## Your task
Where an image appears, leave it out; otherwise repeat the data exactly.

::: Recorded data :::

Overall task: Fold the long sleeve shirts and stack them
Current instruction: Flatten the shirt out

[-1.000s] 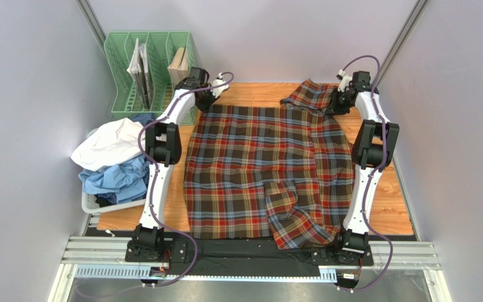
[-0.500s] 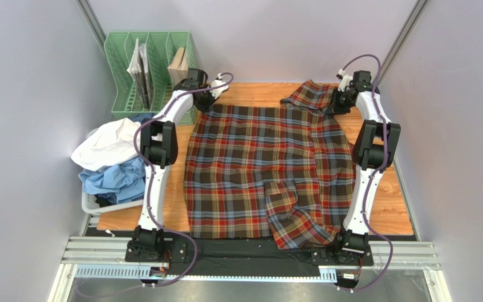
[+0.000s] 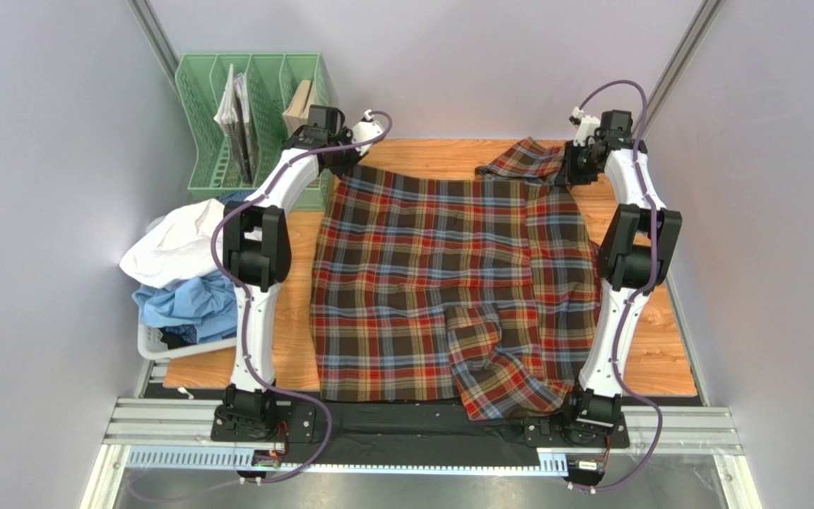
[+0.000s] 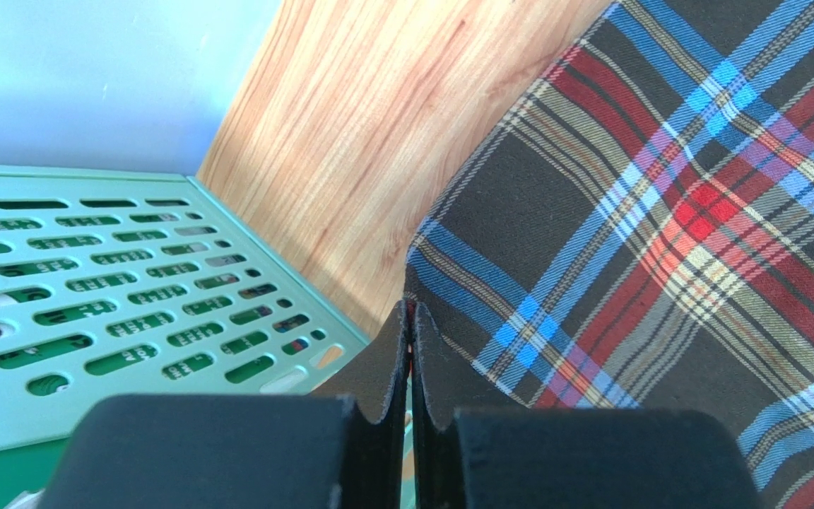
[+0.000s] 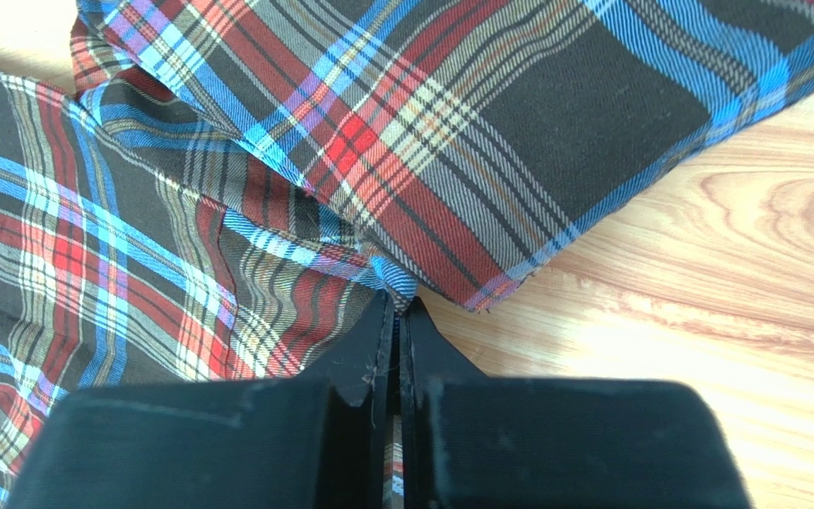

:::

## Written reply
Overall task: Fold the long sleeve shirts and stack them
Current instruction: Flatten the shirt out

[-1.000s] 
[-0.500s] 
[+0.000s] 
[+0.000s] 
[+0.000s] 

No part of the exercise remains open.